Philippe Soreil : «Rendez-vous ce week-end à Libramont !»
Dès ce vendredi 25 juillet, et jusque lundi 28, après le JT de 13 heures de La Une, «La Clef des champs» prendra la température du monde agricole à la Foire de Libramont. L’occasion pour Télépro de faire le bilan de l’émission qui existe depuis 1998 !
Pourquoi ce focus sur la Foire de Libramont ?
C’est légitime et logique pour une émission qui tente depuis 16 ans de donner une belle image du monde agricole au grand public. «La Clef des champs» n’est pas destinée qu’aux agriculteurs. C’était aussi une demande de la direction de la RTBF de valoriser l’événement à un moment bien placé dans la grille.
La Foire de Libramont est un moment important de la saison de «La Clef des champs» ?
La foire, c’est une fête, mais c’est aussi le moment pour les agriculteurs de se tenir les coudes. Les professionnels se retrouvent pour défendre leur passion. C’est l’endroit où se concentrent tous les interlocuteurs que j’ai rencontrés durant l’année écoulée et celles qui ont précédé. Je ne fais pas quelques pas à Libramont sans être salué, et pas uniquement des téléspectateurs. Et pour l’émission, c’est une période de convivialité qui soude une équipe. Nous nous retrouvons à une quinzaine de personnes et nous vivons dans un gîte pendant une semaine. On prend l’apéro ensemble, on joue de la guitare le soir…
En 16 ans, vous avez vu évoluer le monde agricole ?
Oui. L’agriculteur de la nouvelle génération est devenu un entrepreneur. On n’a plus uniquement la nostalgie d’un métier que l’on aime et que l’on a envie de faire par passion ou héritage. En 2014, on doit gérer une ferme comme on gère une PME. Il n’y a plus de place pour de l’improvisation ou du romantisme. Certains résistent encore, mais ce sont des exceptions. Il y a un autre élément très important, c’est une prise de conscience pour la qualité alimentaire, le bien-être de l’animal et de la Terre. Pendant les 5 premières saisons, cette prise de conscience a été très forte. On ne pouvait plus mettre les animaux de la ferme dans n’importe quelle situation, d’une part parce que l’opinion décriait beaucoup les méthodes, et d’autre part parce que les agriculteurs se sont rendus compte que la qualité des produits devenait aussi un enjeu. La Terre a des limites a sa puissance créatrice. Elle s’appauvrit si on ne la soigne pas, et surtout ce qu’elle produit ressemble à ce qu’on lui donne !
En marge de l’ouverture de la Foire de Libramont, on annonce une forte chute des exploitations…
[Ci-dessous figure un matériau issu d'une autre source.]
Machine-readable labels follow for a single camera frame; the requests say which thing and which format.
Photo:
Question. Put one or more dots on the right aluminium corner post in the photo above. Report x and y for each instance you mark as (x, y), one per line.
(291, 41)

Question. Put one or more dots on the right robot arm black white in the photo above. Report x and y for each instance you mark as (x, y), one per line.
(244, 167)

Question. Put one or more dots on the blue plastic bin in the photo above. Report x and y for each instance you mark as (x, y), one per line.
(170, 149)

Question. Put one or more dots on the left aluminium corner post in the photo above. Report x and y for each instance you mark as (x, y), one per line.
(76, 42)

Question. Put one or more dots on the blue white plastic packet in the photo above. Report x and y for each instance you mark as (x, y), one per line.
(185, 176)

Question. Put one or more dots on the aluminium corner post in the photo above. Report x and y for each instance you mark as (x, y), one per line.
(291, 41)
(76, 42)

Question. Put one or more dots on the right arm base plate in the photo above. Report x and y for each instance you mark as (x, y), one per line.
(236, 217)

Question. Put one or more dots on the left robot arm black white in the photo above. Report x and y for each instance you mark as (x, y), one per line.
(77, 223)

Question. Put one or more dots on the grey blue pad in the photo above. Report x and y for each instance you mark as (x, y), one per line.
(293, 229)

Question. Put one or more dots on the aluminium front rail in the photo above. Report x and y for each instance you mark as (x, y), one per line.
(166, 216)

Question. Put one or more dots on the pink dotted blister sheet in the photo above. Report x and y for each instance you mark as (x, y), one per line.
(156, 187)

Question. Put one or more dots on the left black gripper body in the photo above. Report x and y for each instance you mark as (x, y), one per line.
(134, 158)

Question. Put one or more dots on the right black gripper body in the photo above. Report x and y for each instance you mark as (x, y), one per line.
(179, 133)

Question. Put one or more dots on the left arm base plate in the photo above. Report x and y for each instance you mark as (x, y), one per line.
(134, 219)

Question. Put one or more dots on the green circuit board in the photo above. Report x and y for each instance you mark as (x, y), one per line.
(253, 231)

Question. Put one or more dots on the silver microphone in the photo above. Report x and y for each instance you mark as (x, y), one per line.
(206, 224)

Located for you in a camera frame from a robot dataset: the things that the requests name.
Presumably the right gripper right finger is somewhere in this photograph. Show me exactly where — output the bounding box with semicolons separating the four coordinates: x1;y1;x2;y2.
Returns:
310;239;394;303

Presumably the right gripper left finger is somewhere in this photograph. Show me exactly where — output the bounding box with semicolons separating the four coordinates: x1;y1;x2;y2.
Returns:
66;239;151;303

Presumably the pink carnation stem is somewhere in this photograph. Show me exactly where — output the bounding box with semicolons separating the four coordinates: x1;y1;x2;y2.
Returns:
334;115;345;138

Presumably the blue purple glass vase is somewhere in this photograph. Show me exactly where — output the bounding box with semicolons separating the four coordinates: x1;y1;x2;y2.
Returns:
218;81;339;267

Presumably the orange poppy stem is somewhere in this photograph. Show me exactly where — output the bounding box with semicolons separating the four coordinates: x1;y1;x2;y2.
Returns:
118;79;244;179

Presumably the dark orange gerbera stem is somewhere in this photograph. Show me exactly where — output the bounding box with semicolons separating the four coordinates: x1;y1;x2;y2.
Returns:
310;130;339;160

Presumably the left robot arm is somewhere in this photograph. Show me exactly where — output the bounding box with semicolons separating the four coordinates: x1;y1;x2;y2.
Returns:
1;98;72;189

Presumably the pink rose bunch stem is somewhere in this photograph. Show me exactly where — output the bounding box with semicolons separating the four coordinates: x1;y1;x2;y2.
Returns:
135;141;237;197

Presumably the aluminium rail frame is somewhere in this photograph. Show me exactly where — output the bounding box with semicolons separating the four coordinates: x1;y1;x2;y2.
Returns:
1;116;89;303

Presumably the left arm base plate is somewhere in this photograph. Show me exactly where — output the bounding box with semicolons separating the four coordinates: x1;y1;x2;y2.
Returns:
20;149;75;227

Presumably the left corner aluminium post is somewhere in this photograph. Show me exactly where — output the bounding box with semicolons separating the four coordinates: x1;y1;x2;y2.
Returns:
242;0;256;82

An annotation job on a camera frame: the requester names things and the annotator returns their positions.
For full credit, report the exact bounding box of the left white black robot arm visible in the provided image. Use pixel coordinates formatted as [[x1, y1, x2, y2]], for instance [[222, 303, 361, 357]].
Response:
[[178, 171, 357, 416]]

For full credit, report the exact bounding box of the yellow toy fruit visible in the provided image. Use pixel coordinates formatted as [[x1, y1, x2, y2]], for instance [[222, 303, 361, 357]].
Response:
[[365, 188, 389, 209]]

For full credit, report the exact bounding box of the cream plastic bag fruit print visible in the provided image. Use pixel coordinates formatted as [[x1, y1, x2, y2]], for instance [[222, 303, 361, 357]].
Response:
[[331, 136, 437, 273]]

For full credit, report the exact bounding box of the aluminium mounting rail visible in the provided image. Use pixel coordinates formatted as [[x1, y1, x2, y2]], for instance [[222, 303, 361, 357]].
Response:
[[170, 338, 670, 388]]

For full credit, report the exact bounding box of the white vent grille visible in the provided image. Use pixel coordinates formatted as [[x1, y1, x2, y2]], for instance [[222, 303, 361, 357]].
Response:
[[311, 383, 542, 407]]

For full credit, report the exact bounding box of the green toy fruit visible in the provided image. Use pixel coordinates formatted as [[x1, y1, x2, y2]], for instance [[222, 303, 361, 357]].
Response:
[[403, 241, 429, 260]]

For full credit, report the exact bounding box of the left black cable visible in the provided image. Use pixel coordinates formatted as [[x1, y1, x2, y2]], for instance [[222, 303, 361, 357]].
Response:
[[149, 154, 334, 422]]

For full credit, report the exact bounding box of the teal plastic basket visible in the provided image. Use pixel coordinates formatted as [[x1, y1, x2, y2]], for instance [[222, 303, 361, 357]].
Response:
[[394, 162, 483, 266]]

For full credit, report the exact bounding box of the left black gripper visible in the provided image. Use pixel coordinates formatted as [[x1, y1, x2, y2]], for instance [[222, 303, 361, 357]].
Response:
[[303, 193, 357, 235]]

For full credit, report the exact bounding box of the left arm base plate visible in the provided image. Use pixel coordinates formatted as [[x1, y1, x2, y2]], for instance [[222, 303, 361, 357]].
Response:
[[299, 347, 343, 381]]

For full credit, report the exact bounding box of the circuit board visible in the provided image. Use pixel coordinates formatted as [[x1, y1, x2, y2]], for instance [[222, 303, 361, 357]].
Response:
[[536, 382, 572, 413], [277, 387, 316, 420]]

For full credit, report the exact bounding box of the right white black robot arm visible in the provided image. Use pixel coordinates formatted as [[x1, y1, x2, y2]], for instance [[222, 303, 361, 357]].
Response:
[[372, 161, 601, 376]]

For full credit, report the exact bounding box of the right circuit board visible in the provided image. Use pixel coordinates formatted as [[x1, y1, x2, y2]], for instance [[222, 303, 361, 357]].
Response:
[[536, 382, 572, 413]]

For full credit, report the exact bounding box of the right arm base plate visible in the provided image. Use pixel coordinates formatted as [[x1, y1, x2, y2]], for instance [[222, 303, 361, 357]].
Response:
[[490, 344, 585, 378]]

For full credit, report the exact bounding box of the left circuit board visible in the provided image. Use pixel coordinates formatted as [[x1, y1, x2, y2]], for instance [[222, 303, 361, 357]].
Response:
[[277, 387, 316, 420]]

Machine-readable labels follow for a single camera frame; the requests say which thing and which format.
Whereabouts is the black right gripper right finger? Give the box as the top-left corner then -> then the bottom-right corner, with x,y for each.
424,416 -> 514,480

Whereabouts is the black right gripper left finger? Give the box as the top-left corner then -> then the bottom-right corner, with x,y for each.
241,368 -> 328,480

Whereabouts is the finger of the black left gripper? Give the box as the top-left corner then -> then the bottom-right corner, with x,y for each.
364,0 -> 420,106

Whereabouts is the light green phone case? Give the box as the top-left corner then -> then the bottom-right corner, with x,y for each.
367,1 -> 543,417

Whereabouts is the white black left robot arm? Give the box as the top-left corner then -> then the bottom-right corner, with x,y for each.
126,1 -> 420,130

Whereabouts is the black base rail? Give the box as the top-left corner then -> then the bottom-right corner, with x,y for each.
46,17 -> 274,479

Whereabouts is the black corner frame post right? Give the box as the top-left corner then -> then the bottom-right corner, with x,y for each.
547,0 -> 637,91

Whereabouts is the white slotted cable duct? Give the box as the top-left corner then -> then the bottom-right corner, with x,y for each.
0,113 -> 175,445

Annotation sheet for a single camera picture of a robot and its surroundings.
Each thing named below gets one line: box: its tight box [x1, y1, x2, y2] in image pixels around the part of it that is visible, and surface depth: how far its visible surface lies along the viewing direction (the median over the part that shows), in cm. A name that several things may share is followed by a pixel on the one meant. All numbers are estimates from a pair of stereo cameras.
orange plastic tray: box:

C’est l’autre problème de l’évolution. Les jeunes éprouvent des difficultés à reprendre une exploitation parce que les charges d’emprunt sont plus lourdes qu’avant. Au niveau paperasserie, contrôles, normes ou quotas, la gestion journalière rend le métier encore plus difficile qu’avant.
La «Clef des champs» a permis au public d’avoir un regard différent sur le monde agricole ?
De plus en plus souvent, on vient vers moi ou vers l’équipe de tournage, avec un sourire qui marque une affection, une reconnaissance et une attention particulière. Le public a pris conscience que les agriculteurs nous nourrissent, et les agriculteurs sentent qu’ils sont une fenêtre sur la nature et nos campagnes.
S’il y a de moins en moins d’agriculteurs, comment vous renouvelez-vous ?
Au départ, l’émission était qualifiée d’«agricole». Quand je la définis aujourd’hui, je parle d’un programme qui se préoccupe de la ruralité, de la qualité de la vie. C’est tout ce qui englobe la campagne. Aussi bien l’élevage et la culture, les producteurs et les transformateurs des produits de terroir, et la nature en général, en n’oubliant pas le coté loisirs, c’est-à-dire le gîte, le camping ou les produits de bouche. Ces dernières années, les produits du terroir ont fait leur entrée dans les cuisines des restaurants étoilés. Ce n’était pas toujours le cas avant, et c’est même devenu un gage de haute qualité, et un argument commercial.
Il y aura une thématique particulière dans les émissions de ce week-end ?
On va parler de tous les aspects de la Foire. On recevra quelques personnalités comme Bouli Lanners qui a des liens familiaux avec l’agriculture, et qui est très attaché au bio. Il y aura aussi une émission sur la «Journée de l’herbe» qui est le thème complémentaire de la Foire, et qui parlera de la gestion des prairies. J’irai à la rencontre d’un agriculteur qui nourrit ses bovins avec de l’herbe, autant que possible sans additifs, ni compléments alimentaires. On parlera aussi beaucoup d’attelage, parce qu’à l’origine, la Foire de Libramont était un concours de chevaux de trait, dont on fête la 80e édition. On peut dire que Libramont à l’âge du Roi Albert II ! (Rires)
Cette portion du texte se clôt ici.